## EXERCISE AIM
Copy out all lines of the material below in which "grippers" occurs.

## GIVEN INFORMATION
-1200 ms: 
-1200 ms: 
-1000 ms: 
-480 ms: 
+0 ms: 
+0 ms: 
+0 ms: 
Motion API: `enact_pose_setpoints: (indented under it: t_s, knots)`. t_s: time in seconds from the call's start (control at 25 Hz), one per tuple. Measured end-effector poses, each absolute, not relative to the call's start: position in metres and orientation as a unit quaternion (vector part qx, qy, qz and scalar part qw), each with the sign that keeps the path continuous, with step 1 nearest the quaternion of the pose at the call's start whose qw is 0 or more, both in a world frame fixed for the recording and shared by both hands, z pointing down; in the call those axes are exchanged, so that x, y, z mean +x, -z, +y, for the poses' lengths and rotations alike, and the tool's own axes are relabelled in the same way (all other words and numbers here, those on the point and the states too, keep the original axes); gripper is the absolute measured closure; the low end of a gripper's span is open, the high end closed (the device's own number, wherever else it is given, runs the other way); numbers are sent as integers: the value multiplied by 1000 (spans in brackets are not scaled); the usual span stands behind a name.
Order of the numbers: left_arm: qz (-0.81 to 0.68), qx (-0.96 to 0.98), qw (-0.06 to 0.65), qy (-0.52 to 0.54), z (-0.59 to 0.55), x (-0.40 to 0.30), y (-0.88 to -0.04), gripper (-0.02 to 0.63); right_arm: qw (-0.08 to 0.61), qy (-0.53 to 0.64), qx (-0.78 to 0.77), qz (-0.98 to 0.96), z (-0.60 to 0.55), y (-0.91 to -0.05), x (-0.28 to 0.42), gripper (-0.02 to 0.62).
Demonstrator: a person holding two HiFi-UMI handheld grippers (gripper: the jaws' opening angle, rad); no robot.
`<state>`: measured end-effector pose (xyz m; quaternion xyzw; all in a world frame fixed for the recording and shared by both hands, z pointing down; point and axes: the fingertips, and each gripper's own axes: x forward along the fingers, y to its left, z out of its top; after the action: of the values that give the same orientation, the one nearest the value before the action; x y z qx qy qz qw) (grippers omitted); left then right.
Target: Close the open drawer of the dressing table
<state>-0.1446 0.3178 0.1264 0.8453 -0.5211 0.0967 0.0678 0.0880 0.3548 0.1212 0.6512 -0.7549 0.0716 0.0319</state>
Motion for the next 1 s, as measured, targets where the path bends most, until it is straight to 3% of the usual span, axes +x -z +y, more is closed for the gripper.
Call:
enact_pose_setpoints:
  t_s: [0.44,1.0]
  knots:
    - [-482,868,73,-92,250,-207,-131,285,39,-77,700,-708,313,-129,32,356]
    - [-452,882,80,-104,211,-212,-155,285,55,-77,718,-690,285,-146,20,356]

## TASK RESPONSE
Demonstrator: a person holding two HiFi-UMI handheld grippers (gripper: the jaws' opening angle, rad); no robot.
`<state>`: measured end-effector pose (xyz m; quaternion xyzw; all in a world frame fixed for the recording and shared by both hands, z pointing down; point and axes: the fingertips, and each gripper's own axes: x forward along the fingers, y to its left, z out of its top; after the action: of the values that give the same orientation, the one nearest the value before the action; x y z qx qy qz qw) (grippers omitted); left then right.

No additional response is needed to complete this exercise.